Freehold (Prime, Freevee)
A cocky London estate agent living in their flat, unaware there's a very unhygienic extremely malnutritioned dude living, hiding in there with him, sneakily making his life a misery too. This guy has Christian Bale from The Machinist levels of uncomfortable weight loss going on, so am wondering if he is always like that or he went on a special diet just for this extremely low-budget comedy horror nobody's ever heard of. The "horror" is a bit of a different take though, based more on fears of gross out unhygienic dust goblins living in your walls, cleaning their asshole with your brand new electric toothbrush every morning when you're at work. The "comedy" is also quite dry and likely missable for most viewers. Then it ends on some spoken poetry by the cocky London estate agent just for another weird curveball. Is well shot and holds a particular atmosphere, not a bad watch aside from the gross moments which may be easier for some to stomach than others.
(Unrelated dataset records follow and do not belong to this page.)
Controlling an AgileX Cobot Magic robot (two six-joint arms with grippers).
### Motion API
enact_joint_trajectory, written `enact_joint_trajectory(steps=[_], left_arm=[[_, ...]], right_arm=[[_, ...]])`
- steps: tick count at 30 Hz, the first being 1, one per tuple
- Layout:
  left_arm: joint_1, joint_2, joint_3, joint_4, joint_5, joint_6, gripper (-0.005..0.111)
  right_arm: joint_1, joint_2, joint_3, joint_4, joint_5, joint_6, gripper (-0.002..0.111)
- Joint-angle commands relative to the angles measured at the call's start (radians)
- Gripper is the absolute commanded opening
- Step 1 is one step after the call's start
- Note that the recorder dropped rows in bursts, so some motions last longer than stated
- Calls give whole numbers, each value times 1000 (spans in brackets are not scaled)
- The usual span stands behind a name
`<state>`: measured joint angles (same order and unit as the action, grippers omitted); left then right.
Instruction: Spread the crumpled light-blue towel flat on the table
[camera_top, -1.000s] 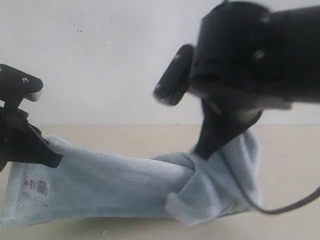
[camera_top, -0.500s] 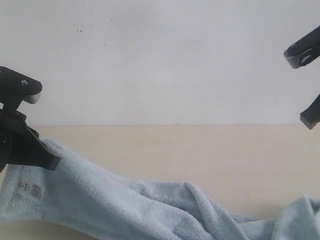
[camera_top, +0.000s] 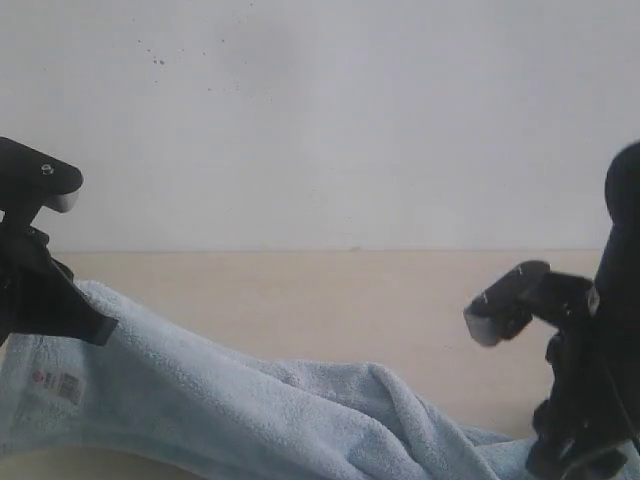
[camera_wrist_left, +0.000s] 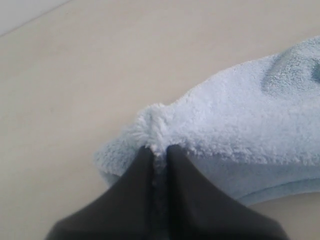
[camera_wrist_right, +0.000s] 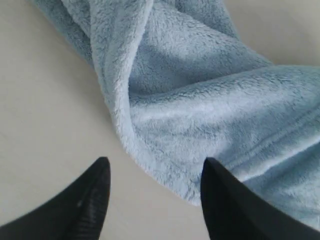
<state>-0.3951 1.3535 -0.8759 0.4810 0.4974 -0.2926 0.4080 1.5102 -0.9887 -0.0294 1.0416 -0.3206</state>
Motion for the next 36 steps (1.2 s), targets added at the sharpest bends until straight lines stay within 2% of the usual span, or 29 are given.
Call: enact_joint_trajectory(steps=[1,7,19,26,28,32,36], left_arm=[[4,-2,5,-15,-2,-9,4],[4,-2,5,-24,-4,-9,4],[4,-2,5,-24,3,-9,4],[4,-2,5,-33,16,-9,4],[4,-2,5,-33,18,-9,4],[4,-2,5,-36,19,-9,4],[4,-2,5,-36,12,-9,4]], right_arm=[[10,-1,160,-9,-295,-41,52],[10,-1,310,-7,-520,-139,53],[10,-1,340,22,-468,-173,53],[10,-1,395,22,-555,-215,52],[10,-3,395,22,-602,-145,42],[10,-3,395,22,-614,-120,-1],[10,-3,395,20,-657,-101,0]])
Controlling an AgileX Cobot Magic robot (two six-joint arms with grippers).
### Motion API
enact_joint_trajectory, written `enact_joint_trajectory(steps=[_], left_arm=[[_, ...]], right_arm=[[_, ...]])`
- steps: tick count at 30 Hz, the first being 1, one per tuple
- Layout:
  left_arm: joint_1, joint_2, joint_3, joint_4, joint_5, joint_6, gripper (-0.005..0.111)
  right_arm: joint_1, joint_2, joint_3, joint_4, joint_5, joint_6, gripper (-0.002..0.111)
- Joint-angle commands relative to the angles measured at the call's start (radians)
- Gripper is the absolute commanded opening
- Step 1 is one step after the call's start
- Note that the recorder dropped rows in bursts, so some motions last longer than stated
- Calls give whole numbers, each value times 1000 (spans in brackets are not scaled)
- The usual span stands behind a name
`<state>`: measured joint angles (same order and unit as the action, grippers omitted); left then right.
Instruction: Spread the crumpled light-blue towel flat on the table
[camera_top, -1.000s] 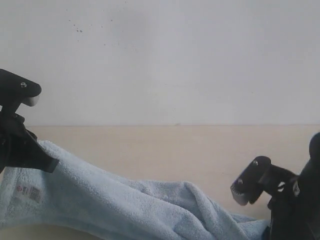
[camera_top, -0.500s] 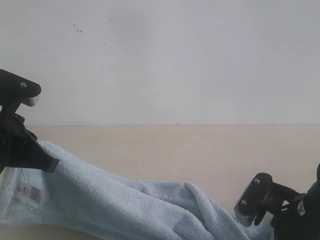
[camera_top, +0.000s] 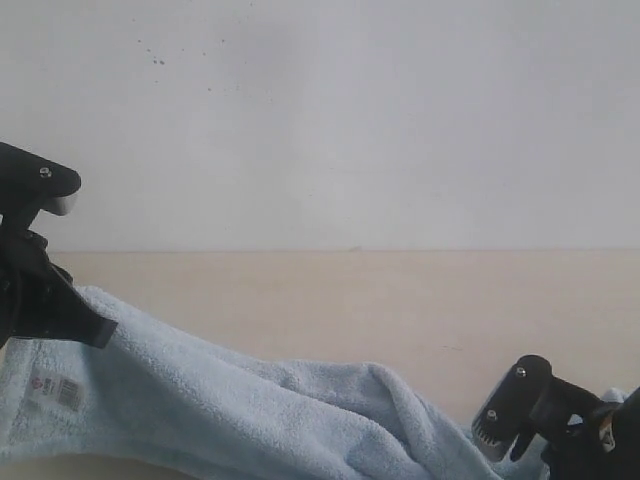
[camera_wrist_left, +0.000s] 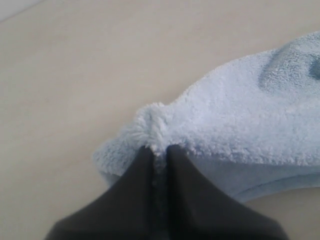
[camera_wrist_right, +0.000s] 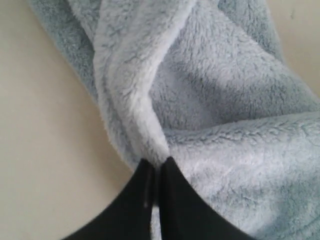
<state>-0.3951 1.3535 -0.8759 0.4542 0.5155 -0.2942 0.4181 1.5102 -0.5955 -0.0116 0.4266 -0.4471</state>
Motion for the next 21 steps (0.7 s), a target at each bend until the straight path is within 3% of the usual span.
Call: enact_joint_trajectory(steps=[1,9,13,17,19,21], left_arm=[[4,-2,5,-9,-6,-8,4],[4,-2,5,-3,26,19,7],[4,-2,5,-48,92,26,33],[4,-2,5,-98,176,26,70],[4,-2,5,-86,197,26,79],[4,-2,5,-53,210,21,79]], right_arm=[[0,-3,2,2,-55,40,0],[-2,-35,-45,-54,-60,190,0],[-2,-39,-45,-272,-33,360,0],[-2,-42,-45,-513,27,605,0],[-2,-50,-45,-639,75,743,0],[-2,-63,-50,-762,130,877,0]])
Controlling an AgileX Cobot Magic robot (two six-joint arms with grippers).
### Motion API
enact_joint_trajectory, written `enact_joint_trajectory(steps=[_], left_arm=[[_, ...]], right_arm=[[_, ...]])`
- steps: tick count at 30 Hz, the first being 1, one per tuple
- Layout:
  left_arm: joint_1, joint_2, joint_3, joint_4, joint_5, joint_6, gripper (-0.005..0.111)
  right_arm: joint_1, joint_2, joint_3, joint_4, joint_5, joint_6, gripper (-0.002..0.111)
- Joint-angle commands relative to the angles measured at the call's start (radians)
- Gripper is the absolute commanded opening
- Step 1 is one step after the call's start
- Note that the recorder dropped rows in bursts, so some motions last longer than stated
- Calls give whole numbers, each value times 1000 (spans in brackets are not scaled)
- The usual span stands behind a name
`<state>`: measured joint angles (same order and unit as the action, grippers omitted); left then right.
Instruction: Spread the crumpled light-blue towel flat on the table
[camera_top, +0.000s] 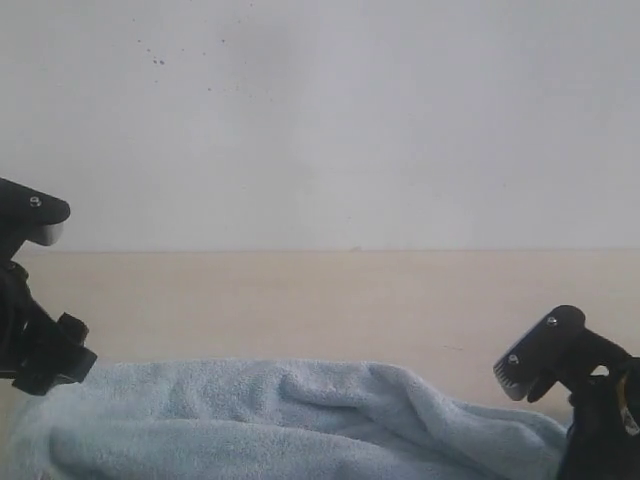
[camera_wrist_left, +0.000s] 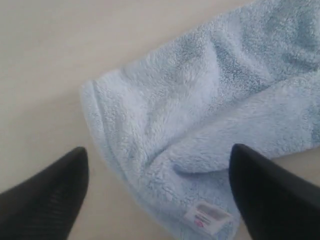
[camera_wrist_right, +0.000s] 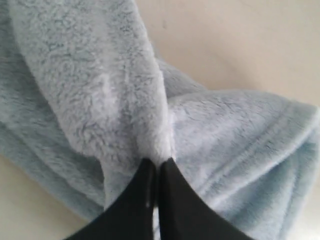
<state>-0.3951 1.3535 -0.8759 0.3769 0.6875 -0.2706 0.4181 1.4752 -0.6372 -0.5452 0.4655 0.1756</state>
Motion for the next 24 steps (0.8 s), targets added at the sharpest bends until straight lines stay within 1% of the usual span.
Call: enact_joint_trajectory(steps=[1,4,9,13,19,21,24], left_arm=[[4,-2,5,44,40,-14,79],[4,-2,5,130,20,-102,79],[4,13,5,154,-123,-114,79],[4,82,5,154,-179,-95,79],[6,211,-10,188,-228,-104,79],[6,232,-30,191,-230,-119,79],[6,240,-58,191,-230,-119,79]], right_arm=[[-2,-38,-13,-284,137,323,0],[-2,-66,-37,-363,215,449,0],[0,-135,-54,-359,211,454,0],[0,-242,-54,-363,221,449,0],[-2,-383,-50,-325,403,319,0],[-2,-385,-31,-289,414,274,0],[-2,-373,34,-164,400,178,0]])
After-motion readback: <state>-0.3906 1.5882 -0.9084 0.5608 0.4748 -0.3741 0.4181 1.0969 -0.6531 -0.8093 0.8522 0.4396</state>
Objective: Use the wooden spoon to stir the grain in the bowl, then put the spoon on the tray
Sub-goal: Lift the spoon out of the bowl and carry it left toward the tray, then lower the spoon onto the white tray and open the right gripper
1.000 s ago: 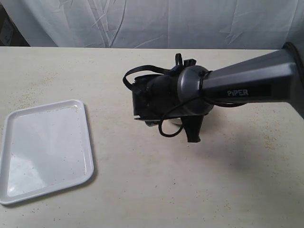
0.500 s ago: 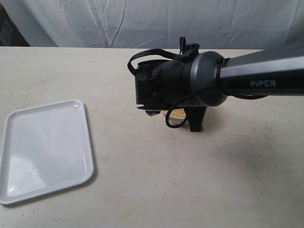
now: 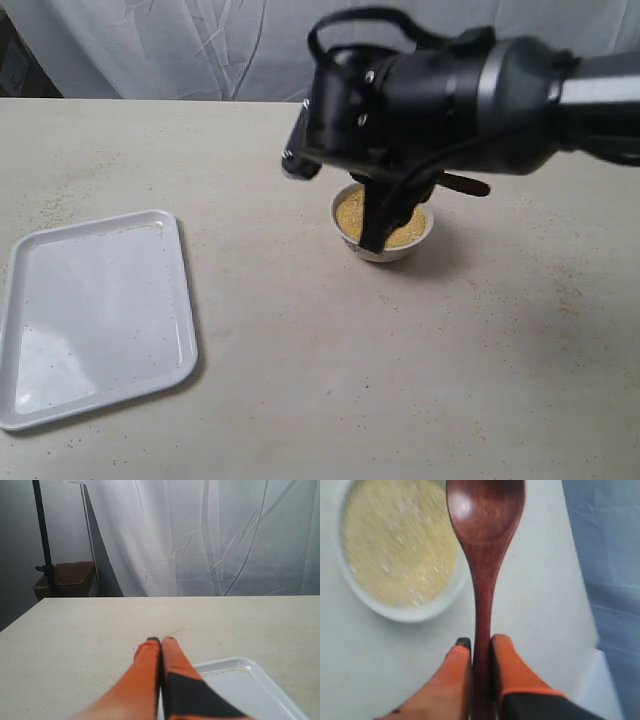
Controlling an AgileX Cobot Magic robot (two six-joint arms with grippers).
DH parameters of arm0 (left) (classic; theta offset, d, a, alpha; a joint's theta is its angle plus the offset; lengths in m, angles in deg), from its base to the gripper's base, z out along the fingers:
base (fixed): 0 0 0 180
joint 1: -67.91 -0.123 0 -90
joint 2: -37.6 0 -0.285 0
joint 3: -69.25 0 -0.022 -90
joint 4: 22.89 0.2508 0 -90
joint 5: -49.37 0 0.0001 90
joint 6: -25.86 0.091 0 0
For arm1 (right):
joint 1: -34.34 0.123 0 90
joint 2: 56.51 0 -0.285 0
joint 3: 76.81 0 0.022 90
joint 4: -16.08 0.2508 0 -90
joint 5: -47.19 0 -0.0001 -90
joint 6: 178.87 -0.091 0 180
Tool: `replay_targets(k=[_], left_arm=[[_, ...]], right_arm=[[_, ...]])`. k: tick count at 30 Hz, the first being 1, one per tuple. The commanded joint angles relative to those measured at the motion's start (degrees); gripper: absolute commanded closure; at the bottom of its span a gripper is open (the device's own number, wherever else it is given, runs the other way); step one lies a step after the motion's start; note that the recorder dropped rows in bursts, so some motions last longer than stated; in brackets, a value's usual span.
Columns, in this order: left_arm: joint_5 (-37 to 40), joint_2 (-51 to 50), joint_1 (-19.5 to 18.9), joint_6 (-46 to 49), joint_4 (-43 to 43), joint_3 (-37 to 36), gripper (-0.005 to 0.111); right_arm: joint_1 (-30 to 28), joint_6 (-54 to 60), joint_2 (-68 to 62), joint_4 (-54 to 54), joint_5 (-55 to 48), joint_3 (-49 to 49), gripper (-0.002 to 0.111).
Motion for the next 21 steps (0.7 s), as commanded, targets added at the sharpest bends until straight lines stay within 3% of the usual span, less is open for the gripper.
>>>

Werewolf by Night (Disney plus)
Is that...is that Anna Hathaway? I forgot to check the credits damnit, am gonna check IMDb right now...
Oh, ok, no it's Laura Donnelly. Well alright. But is this even a film? What topic does this go in?? Under an hour runtime is just playing silly buggers! Hench Barnicle Groot was adorable. The score, maybe dependably precise. Simple bit of fun really, can't complain. Orrrrrrr can I??? Nope, sorry, just can't muster the misery this early yet.

Bullet Train (Prime, purchase)
You're hoping to be a comedy, you say? An action comedy? An action comedy with aspirations of being Guy Ritchie/Tarantino stylised flick, you say too, no less?? Well then. Alright. Please allow me to put my comedy face on for this bonanza extravaganza of funsies.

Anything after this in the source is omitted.